Compared with what Voice does, it’s indeed a bit slower. But apart from that it sounds great! One small thing: In the word susaṁvutā a long “u” (in vutā) is spoken, but it should be a short one. But in Voice, Aditi also doesn’t get that one right. We (or actually, Karl) has worked quite a lot on Aditi’s pronunciation, and it’s not easy to get every edge case correct.
When clicking on your link the page loaded immediately and I could start listening. Of course this is just a tiny portion of the canon, and bugs usually like to hide in some obscure corners …
That certainly sounds a lot better than “syllable chopping”. At 2GB, that’s well in reach of a Raspberry Pi. The cadence is a bit halting, which induces some listening fatigue, Perhaps that’s just the inter-word gap, which might be adjustable to a smaller value for a smoother flow?
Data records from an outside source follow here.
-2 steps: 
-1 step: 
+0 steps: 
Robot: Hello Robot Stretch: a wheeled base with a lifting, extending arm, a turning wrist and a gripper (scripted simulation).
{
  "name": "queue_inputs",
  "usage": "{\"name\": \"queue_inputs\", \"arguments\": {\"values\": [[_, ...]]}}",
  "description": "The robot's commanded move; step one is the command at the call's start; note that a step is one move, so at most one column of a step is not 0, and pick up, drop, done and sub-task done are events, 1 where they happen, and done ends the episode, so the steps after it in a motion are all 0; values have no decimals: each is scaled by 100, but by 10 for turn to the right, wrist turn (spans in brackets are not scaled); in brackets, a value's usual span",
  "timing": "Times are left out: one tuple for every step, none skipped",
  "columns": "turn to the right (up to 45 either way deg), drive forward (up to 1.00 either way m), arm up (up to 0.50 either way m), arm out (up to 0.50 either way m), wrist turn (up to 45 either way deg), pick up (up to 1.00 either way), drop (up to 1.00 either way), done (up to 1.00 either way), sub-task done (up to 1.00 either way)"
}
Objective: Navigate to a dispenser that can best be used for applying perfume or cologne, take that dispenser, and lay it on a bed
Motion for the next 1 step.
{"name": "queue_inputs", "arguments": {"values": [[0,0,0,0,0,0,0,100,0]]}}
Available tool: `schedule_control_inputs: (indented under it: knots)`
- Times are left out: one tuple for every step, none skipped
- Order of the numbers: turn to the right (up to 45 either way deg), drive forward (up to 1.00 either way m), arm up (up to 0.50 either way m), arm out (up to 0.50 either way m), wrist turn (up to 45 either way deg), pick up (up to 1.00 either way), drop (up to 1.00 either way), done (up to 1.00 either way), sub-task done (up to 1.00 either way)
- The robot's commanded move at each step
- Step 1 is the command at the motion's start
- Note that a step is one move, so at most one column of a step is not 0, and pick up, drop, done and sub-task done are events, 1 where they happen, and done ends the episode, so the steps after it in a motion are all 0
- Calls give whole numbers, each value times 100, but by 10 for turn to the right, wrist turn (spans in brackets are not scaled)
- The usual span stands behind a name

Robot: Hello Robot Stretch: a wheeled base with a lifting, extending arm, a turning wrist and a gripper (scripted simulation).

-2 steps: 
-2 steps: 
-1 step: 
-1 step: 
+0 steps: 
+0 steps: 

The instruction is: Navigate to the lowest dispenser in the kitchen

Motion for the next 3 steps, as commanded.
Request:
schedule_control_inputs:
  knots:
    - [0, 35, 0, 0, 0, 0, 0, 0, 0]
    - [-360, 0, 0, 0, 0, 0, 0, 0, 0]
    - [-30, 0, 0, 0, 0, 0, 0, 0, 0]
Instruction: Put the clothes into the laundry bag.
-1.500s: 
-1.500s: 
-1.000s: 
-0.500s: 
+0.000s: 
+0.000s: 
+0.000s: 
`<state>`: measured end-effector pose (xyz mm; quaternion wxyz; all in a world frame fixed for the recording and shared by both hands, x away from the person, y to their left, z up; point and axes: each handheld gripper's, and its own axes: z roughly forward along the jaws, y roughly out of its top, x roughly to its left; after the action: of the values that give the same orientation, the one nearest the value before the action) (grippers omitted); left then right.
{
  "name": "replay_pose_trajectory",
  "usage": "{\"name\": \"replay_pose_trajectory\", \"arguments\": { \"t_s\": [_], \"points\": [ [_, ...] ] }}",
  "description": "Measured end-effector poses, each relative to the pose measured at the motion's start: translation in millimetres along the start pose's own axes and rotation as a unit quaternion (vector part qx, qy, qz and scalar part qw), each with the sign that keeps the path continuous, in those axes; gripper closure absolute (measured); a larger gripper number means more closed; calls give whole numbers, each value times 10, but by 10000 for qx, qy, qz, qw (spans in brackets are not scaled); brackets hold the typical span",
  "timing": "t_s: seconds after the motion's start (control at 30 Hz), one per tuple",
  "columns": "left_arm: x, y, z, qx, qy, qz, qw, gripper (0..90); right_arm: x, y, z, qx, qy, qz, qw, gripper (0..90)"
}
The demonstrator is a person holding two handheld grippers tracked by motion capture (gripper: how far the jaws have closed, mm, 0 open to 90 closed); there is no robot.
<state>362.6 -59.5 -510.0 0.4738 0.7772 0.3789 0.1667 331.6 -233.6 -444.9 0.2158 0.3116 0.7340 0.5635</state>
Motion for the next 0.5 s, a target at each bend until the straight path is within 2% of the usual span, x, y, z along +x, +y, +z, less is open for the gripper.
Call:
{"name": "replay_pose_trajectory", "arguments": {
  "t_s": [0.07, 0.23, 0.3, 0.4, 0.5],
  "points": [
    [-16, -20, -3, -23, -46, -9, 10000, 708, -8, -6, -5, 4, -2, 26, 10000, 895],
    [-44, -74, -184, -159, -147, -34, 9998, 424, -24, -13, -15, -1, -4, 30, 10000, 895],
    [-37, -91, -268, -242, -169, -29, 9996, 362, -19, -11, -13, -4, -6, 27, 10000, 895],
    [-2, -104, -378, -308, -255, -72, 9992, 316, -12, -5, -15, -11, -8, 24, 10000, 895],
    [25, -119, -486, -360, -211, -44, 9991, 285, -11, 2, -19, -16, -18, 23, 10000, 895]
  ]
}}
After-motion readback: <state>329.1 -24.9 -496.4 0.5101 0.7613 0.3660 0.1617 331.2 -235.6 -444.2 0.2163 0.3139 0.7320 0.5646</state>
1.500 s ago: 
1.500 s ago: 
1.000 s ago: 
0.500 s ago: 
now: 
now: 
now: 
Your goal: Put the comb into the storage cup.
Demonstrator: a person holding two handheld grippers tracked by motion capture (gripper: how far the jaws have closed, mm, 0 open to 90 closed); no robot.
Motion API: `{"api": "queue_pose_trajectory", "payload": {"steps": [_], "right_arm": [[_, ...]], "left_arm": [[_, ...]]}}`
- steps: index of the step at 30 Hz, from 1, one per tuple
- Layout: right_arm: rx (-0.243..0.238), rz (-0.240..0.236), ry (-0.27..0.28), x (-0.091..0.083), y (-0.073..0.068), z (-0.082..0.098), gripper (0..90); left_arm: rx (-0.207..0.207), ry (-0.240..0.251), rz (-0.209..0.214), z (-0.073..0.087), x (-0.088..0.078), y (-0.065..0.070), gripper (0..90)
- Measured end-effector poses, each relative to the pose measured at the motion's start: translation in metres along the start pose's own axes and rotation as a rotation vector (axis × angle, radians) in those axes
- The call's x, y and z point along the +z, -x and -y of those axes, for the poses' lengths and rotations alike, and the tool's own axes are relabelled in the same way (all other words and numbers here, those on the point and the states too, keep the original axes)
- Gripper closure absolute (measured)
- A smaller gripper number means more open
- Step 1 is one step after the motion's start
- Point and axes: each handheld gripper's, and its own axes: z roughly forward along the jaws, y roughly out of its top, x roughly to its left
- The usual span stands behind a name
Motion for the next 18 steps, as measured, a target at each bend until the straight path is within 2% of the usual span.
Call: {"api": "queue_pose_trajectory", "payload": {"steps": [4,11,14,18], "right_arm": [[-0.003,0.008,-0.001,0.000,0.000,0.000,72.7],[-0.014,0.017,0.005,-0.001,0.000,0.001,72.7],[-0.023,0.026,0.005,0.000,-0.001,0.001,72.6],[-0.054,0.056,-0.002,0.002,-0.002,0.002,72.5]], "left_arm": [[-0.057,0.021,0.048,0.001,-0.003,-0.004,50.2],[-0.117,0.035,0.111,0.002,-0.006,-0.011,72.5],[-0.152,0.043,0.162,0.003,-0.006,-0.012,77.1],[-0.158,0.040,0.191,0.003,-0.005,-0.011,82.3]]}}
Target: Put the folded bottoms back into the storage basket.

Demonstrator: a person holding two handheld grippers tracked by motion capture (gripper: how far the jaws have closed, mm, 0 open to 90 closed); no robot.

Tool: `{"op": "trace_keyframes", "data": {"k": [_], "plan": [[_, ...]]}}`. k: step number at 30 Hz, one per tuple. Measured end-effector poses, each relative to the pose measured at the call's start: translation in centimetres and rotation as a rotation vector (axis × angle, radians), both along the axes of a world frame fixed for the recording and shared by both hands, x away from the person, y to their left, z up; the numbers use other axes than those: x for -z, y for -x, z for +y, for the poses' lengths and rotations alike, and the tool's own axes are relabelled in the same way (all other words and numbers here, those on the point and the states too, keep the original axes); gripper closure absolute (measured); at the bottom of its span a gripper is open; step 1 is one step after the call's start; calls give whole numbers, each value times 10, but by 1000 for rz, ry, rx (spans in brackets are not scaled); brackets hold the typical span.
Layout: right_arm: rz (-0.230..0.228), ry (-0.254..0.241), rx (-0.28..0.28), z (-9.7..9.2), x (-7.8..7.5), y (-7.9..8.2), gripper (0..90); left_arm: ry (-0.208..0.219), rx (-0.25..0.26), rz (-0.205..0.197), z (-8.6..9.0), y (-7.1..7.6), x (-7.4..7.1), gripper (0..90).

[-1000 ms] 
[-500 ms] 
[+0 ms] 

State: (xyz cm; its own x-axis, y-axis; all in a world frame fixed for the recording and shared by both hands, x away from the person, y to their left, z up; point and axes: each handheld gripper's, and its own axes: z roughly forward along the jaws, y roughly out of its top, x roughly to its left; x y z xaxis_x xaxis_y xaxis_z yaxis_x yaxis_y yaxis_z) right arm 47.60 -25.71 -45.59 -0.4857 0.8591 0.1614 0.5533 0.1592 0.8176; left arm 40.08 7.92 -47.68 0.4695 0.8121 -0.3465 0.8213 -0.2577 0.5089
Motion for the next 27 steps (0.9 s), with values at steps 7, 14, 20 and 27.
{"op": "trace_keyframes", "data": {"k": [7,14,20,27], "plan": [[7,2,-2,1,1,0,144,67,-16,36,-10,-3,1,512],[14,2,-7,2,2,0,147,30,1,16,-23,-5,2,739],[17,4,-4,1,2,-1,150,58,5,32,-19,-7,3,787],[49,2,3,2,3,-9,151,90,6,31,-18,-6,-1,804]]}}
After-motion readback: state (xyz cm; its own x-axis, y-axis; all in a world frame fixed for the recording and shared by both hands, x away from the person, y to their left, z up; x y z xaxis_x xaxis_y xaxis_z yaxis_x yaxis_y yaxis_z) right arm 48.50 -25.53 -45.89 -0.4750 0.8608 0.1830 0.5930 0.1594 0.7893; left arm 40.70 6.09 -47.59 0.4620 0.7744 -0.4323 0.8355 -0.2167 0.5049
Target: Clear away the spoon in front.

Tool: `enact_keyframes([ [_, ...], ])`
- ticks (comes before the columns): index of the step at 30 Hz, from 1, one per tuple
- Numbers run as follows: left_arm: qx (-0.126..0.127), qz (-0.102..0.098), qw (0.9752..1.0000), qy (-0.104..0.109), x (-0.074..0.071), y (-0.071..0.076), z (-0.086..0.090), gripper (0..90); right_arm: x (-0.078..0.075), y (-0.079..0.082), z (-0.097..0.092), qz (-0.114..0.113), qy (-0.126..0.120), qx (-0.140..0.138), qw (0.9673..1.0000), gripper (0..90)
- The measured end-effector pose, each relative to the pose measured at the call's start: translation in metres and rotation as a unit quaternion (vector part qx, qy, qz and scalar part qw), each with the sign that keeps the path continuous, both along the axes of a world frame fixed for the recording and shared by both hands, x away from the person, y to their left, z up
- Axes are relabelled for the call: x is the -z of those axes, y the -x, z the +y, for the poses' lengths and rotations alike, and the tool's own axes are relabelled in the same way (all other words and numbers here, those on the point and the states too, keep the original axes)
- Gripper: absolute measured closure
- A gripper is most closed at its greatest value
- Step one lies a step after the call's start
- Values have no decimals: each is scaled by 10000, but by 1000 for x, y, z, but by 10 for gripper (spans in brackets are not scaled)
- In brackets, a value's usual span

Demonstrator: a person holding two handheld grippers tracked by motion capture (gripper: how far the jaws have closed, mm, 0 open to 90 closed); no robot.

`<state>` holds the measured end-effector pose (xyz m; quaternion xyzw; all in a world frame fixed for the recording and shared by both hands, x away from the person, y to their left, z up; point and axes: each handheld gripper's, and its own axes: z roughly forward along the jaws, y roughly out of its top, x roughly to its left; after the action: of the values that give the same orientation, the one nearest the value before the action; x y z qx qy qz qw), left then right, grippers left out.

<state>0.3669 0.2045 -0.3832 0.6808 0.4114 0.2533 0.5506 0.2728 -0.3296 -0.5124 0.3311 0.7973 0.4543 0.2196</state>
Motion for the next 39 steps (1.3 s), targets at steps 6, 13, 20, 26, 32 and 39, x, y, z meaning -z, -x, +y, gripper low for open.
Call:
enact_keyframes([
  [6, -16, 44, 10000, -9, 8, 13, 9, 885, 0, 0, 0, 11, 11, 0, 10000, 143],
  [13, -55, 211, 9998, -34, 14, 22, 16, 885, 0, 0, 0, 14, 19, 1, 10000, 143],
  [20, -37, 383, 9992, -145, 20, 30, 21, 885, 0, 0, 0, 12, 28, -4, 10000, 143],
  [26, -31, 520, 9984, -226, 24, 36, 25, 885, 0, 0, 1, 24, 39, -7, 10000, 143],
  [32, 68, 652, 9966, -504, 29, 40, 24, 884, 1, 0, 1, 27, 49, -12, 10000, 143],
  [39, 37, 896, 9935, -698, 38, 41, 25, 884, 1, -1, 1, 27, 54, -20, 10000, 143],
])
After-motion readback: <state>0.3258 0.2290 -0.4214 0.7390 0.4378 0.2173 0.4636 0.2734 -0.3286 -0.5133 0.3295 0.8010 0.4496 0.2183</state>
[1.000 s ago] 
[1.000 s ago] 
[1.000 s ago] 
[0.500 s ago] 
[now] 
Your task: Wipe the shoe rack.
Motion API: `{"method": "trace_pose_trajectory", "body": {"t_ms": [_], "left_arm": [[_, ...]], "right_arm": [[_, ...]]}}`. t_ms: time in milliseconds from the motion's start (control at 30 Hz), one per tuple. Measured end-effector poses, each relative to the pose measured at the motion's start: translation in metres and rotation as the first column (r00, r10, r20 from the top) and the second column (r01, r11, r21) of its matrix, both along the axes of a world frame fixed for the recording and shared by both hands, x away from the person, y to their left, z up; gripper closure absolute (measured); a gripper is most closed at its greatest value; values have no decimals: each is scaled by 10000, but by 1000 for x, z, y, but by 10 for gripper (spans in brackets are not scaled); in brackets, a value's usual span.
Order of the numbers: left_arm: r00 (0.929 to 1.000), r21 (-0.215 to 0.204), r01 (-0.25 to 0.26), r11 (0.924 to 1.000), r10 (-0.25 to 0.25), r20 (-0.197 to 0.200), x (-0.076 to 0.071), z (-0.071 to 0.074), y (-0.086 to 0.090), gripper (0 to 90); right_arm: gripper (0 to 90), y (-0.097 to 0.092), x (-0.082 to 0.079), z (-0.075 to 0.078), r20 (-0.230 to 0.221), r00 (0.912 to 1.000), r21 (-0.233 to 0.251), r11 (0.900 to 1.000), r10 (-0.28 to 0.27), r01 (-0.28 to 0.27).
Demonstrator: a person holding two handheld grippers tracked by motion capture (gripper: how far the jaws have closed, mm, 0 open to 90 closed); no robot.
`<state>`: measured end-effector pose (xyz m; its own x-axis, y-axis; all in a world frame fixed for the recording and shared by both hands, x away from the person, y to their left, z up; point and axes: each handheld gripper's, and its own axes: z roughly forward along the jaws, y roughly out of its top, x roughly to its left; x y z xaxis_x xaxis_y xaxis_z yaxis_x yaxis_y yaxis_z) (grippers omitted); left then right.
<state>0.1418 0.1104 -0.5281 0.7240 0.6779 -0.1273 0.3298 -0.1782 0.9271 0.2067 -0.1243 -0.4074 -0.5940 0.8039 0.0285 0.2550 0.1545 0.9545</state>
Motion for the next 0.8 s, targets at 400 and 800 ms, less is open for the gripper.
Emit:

Mycroft looks like it’s aiming at open-source home assistant, which is fantastic. We have Google Assistant in the kitchen and just setting timers while cooking is incredibly useful. We also use GA for spoken web queries–combined with cloud search, it also is remarkably useful, although not up to par with typed search. I’ve been keeping an eye on this technology as well, since it should be possible to create a Voice Assistant (e.g., “SuttaCentral, please read Snp2.12”). I even have the Google RPi kit for custom training, but haven’t assembled it yet. One of our friends actually works on Google Home, so I’ve had some interesting chats with him about what is feasible or not.
There is however, a huge gap in capability between online/offline versions of these assistants. Offline versions currently have very limited vocabulary that is at the “simple magic spell” level without any deep understanding of grammar and syntax. So a voice activated kitchen timer would be feasible on Mycroft, but a sutta Voice assistant feels a bit of a stretch at the moment, much like Musks decades old promise of “we’ll have self-driving in a year”. Overall, although we are indeed on the cusp of interactive offline voice interaction, we’re just not quite there yet.
I just now got scv-bilara to work on my RPi4, and that is just a first step towards getting Voice on RPi. It is a little slower, but it did find the root of suffering. I find that oddly…delightful.
I updated the prototype and added a number input (“0.1”) to trim away that amount of seconds from the beggining and end of each word. Perhaps that helps, but it’s a bit hacky (it’d be better to trim any silence in beginning and end of the audio files first and then add padding).